## Your assignment:
For the material below, set down exactly the lines between the one containing "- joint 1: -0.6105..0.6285" and the last line, both included, leaving every picture out.
--- Data records Enclosed Below ---
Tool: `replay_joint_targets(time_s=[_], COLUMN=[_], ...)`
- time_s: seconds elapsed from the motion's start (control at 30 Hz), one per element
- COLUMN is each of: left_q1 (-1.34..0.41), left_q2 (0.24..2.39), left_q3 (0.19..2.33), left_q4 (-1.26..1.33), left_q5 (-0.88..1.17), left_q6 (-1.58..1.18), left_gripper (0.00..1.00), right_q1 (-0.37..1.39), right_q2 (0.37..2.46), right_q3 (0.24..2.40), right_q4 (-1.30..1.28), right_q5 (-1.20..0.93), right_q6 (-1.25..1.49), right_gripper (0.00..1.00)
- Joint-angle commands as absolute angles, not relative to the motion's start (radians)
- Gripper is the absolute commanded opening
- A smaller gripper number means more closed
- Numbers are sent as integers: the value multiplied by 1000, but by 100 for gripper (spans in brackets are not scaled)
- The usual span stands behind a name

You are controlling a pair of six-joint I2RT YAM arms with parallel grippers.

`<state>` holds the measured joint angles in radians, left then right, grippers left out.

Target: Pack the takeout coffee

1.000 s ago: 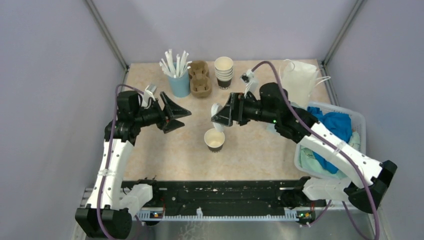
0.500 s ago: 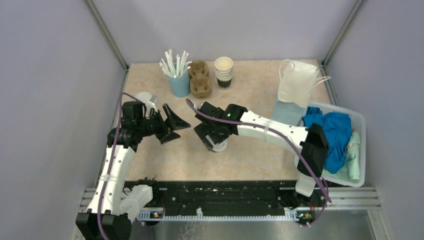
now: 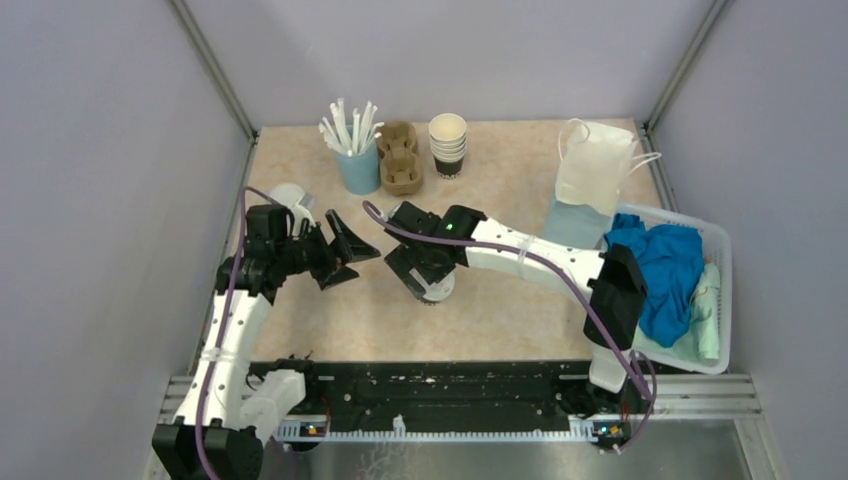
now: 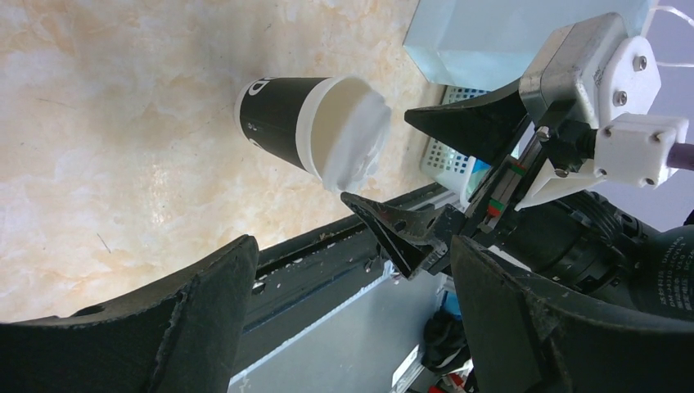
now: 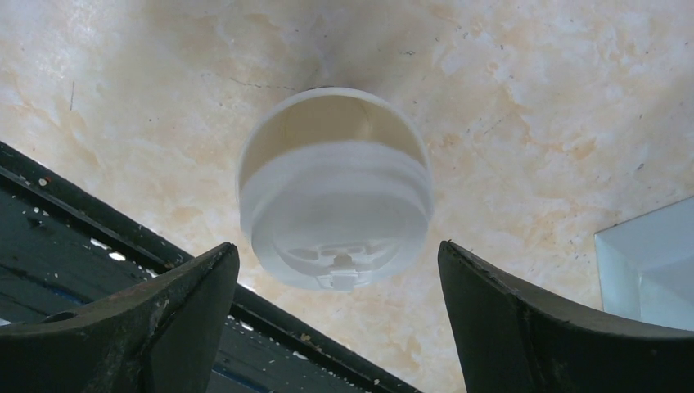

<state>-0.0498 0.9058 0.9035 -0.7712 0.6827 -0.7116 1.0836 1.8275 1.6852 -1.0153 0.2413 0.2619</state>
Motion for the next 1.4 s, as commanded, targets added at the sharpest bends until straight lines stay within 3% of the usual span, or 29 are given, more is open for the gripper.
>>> replay_joint_targets(time_s=[0.0, 0.47, 0.6, 0.83, 1.2, 1.37], left_q1=[-54, -81, -214, -385, -483, -492], left_q2=[901, 959, 1048, 1280, 1493, 1537], left_q3=[894, 875, 924, 1096, 1204, 1215], left_q4=[-739, -662, -617, -678, -728, -717], left_q5=[685, 775, 682, 462, 489, 521], left_q6=[-707, -700, -681, -473, -297, -284], left_gripper=[93, 94, 94, 91, 93, 88], right_q1=[1064, 1024, 930, 671, 644, 646], right_q2=[1840, 1728, 1600, 1407, 1468, 1480], right_q3=[1732, 1811, 1626, 1226, 1083, 1023], right_q4=[-975, -1022, -940, -661, -459, -367], right_q5=[238, 135, -8, -385, -573, -604], right_q6=[233, 319, 425, 579, 625, 684], right_gripper=[91, 95, 95, 80, 74, 70])
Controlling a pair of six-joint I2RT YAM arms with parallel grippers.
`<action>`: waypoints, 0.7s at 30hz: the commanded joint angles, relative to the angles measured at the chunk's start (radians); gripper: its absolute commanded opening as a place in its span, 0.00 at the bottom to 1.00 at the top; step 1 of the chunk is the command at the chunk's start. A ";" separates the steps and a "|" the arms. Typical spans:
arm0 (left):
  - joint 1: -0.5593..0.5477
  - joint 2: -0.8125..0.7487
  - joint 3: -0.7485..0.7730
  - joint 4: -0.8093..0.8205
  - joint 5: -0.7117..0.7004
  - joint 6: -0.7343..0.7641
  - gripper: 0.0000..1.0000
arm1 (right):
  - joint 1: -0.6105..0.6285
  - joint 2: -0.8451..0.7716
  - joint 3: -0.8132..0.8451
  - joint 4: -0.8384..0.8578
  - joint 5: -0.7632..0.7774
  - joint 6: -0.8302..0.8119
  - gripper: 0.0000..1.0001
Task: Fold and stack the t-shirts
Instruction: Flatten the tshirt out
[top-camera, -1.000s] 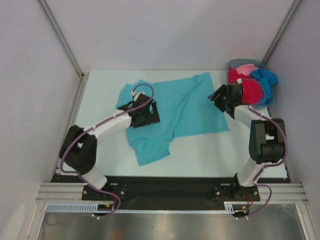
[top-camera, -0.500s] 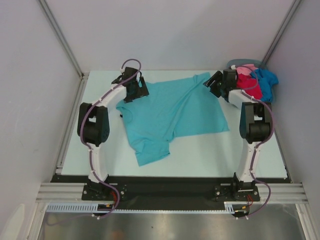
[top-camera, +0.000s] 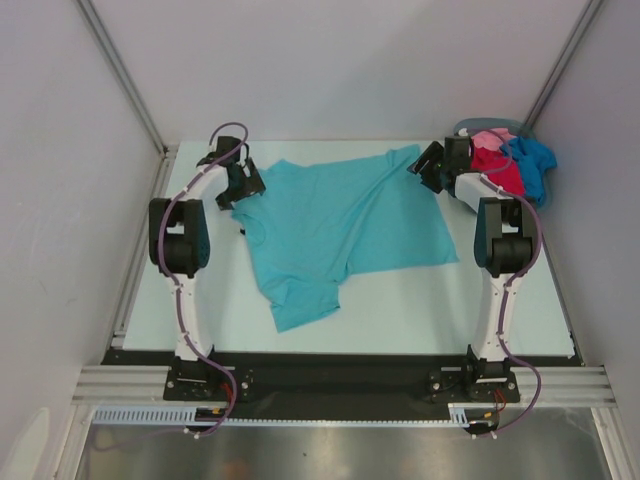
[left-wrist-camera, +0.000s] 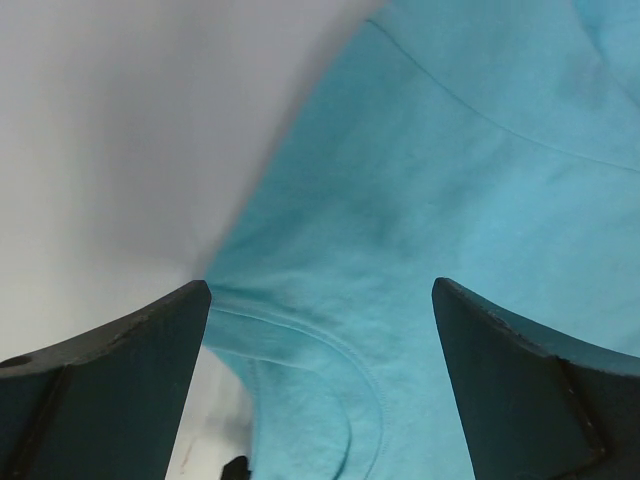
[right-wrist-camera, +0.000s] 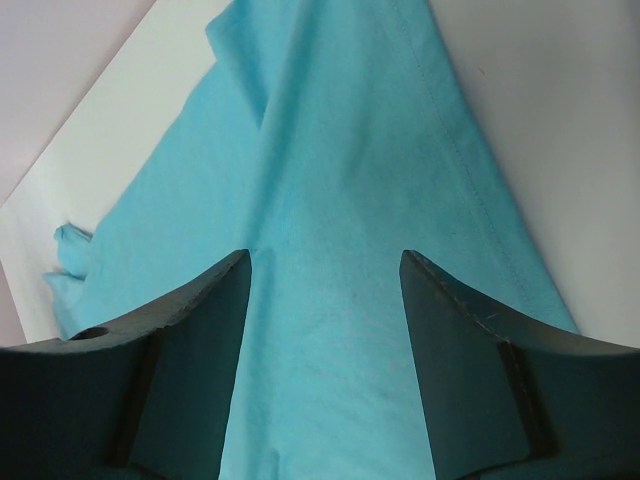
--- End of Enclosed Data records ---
## Answer to this task:
  - joint 1: -0.6105..0.6285
  - joint 2: -0.8451..0.7716
  - joint 3: -0.8132..0.8451
  - joint 4: -0.8384..0.8578
  - joint 5: -0.7632..0.7774
  - joint 6: -0.8302..0.8119
  - gripper: 0.0000..1.0001
Task: Fold and stack the t-shirts
Instruction: Flatten the tshirt out
[top-camera, -1.000s] 
[top-camera, -0.500s] 
[top-camera, +0.000s] 
[left-wrist-camera, +0.000s] 
[right-wrist-camera, +0.000s] 

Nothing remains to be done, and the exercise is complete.